On 2-2-2015 Monday at 10:15pm I received a V.58 error during the middle of a show that was recording. It was on the same channel as my previous error, channel 726 NATGEO. I had already tried what grimmace92 suggested by taking out the cable card power down TiVo, power up Tivo, reinsert cable card. I still get the V.58.


----------



## RickNY

grimmace92 said:


> My contact called and said if your still having the V58 issues after the cable card firmware update you should do the following:
> 
> Remove Cable card
> Power down TiVo
> Power up TiVo
> Reinsert card
> 
> I'll report back after a few days....


My contact at TiVo had me do the same thing on Thursday 1/30.

Unfortunately I received my 2nd V58 error on Saturday morning. Same resolve though: channel up/down clears it. It manifests itself differently now for me - instead of happening while tuning to a channel, it happens while in the middle of watching something. Video and audio freezes at point of error (If I recall previous version would just show a black screen and the V58 message)

I also received confirmation that the firmware update was rolled out to everyone that is on an NDS system. I'm on Cablevision of Brookhaven. 
Rick


----------



## medhead

Yes, my V58 errors are like that too. They pop up while in the middle of watching something, not when trying to tune a channel. Happened to me again yesterday on 736 ESPN. So frustrating.


----------



## Wiggum

medhead said:


> Yes, my V58 errors are like that too. They pop up while in the middle of watching something, not when trying to tune a channel. Happened to me again yesterday on 736 ESPN. So frustrating.


It is crazy that they are so incompetent that they cannot fix this problem or maybe they are trying to frustrate us into getting there own boxes.


----------



## RickNY

They are really trying to fix the issue. Remember the firmware is written by NDS, not Cablevision. Secondly, the issue is intermittent for everyone -- if anyone here could create the conditions necessary to reproduce the problem, it would have been fixed by now. Finally - remember that Cablevision does not have any access at all related to telemetry for the errors -- and I do hope TiVo is working with them the best they can to provide that information.


----------



## cmeinck

RickNY said:


> They are really trying to fix the issue. Remember the firmware is written by NDS, not Cablevision. Secondly, the issue is intermittent for everyone -- if anyone here could create the conditions necessary to reproduce the problem, it would have been fixed by now. Finally - remember that Cablevision does not have any access at all related to telemetry for the errors -- and I do hope TiVo is working with them the best they can to provide that information.

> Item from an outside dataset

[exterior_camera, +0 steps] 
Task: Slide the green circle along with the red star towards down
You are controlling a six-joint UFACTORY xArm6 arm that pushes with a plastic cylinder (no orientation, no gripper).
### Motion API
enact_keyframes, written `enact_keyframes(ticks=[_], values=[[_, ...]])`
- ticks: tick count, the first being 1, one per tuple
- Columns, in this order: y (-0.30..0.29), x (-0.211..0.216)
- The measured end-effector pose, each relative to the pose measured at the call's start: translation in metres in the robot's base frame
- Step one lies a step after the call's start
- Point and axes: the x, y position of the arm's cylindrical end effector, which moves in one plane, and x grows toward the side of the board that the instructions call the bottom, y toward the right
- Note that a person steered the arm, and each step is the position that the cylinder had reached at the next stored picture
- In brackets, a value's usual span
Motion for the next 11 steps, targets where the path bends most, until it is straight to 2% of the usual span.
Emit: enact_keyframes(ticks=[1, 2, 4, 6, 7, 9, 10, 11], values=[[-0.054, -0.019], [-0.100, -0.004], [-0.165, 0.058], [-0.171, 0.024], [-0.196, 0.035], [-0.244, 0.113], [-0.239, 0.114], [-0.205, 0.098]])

The TiVo Roamio was released in August, 2013. Back in November of last year, this was a response from a senior customer service rep. Just a few months ago, they were still spewing this nonsense about it being a TiVo issue. If anything, reporting them to the FCC might have spurred activity. I can see if we were discussing this back in November of 2013. That's understandable.


----------



## Keith Elkin

Just thought I'd update everyone.. since my last post stating that I received a firmware update, I have not had the v58 error once. I should state that I did disable two of the tuners previously but I did re-enable them, at least I think I did.. I need to see if there is a way to verify that.. but so far so good it seems.

-A long island brookhaven customer.


Sent from my iPad using Tapatalk HD


----------



## RickNY

Keith Elkin said:


> I did disable two of the tuners previously but I did re-enable them, at least I think I did.. I need to see if there is a way to verify that.. but so far so good it seems.


Just hit the info button then the down arrow to the red circles while in Live TV. The tuner you're on plus the number of tuners shown in the box will show you (5 in box - 6 tuners active)

Also -- since I received the update, I received the V58 error twice, both while in the middle of LiveTV - and not during a channel change.. The last one was two weeks ago -- and I haven't received any more than what I originally posted. Also, since the last V58 error, my unit received the new Tivo update - so perhaps they incorporated some code in there to help mitigate it.. Keeping my fingers crossed.


----------



## fastermac

I also received the firmware update. No errors on either the Roamio or the Mini's in a few weeks now.


----------



## medhead

Me too. My v58s were also during live TV. Haven't seen one in over a few weeks. A positive sign? I'm not holding my breath, but I hope so!


----------



## mr_pink

Since the firmware update, I too no longer have entire blocks of channels disappearing. I however still do get V58 randomly in the middle of watching a show - and even worse, it happens sometimes while the tivo is recording and of course I don't know until I go to watch it and there is only half. FWIW - Every time this has happened to me was watching or recording a live sporting event. (Islanders specifically - Dolan conspiracy?  )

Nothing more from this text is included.